**Dataset section:**
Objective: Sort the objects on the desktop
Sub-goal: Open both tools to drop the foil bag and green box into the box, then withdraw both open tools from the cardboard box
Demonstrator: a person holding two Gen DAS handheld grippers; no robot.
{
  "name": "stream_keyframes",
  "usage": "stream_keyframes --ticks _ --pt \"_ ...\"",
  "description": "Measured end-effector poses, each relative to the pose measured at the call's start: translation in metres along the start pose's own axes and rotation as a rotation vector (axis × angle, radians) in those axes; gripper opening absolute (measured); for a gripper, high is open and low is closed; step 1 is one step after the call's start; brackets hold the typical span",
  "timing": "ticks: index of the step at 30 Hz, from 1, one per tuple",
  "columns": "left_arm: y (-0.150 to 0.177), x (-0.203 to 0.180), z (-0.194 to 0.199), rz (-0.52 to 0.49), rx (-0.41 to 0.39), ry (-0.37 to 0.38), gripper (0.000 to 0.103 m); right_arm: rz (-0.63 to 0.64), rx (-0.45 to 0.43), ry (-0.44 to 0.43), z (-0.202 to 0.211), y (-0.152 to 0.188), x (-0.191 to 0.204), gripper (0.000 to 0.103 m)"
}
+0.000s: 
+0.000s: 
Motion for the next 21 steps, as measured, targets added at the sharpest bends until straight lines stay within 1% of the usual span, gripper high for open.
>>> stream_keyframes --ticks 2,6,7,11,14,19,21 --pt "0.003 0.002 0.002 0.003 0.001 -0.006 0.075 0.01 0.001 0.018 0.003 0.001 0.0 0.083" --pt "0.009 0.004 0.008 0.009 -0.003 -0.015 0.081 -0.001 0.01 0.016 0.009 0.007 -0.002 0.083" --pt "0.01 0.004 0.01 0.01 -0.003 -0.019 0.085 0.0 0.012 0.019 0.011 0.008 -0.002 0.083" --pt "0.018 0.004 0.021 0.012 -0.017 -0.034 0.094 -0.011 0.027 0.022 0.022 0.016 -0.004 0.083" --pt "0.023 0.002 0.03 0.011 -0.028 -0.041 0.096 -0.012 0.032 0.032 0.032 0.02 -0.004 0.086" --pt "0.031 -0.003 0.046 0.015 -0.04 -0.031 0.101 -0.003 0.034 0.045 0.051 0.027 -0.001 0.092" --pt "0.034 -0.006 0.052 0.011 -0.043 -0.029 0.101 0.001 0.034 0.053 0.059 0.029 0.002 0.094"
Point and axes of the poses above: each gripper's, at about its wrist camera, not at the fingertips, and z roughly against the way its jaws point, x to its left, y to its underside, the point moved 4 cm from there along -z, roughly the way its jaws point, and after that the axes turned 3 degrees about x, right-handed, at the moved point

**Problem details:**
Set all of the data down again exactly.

**Written solution:**
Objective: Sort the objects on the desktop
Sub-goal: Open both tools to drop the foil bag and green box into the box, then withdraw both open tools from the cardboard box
Demonstrator: a person holding two Gen DAS handheld grippers; no robot.
{
  "name": "stream_keyframes",
  "usage": "stream_keyframes --ticks _ --pt \"_ ...\"",
  "description": "Measured end-effector poses, each relative to the pose measured at the call's start: translation in metres along the start pose's own axes and rotation as a rotation vector (axis × angle, radians) in those axes; gripper opening absolute (measured); for a gripper, high is open and low is closed; step 1 is one step after the call's start; brackets hold the typical span",
  "timing": "ticks: index of the step at 30 Hz, from 1, one per tuple",
  "columns": "left_arm: y (-0.150 to 0.177), x (-0.203 to 0.180), z (-0.194 to 0.199), rz (-0.52 to 0.49), rx (-0.41 to 0.39), ry (-0.37 to 0.38), gripper (0.000 to 0.103 m); right_arm: rz (-0.63 to 0.64), rx (-0.45 to 0.43), ry (-0.44 to 0.43), z (-0.202 to 0.211), y (-0.152 to 0.188), x (-0.191 to 0.204), gripper (0.000 to 0.103 m)"
}
+0.000s: 
+0.000s: 
Motion for the next 21 steps, as measured, targets added at the sharpest bends until straight lines stay within 1% of the usual span, gripper high for open.
>>> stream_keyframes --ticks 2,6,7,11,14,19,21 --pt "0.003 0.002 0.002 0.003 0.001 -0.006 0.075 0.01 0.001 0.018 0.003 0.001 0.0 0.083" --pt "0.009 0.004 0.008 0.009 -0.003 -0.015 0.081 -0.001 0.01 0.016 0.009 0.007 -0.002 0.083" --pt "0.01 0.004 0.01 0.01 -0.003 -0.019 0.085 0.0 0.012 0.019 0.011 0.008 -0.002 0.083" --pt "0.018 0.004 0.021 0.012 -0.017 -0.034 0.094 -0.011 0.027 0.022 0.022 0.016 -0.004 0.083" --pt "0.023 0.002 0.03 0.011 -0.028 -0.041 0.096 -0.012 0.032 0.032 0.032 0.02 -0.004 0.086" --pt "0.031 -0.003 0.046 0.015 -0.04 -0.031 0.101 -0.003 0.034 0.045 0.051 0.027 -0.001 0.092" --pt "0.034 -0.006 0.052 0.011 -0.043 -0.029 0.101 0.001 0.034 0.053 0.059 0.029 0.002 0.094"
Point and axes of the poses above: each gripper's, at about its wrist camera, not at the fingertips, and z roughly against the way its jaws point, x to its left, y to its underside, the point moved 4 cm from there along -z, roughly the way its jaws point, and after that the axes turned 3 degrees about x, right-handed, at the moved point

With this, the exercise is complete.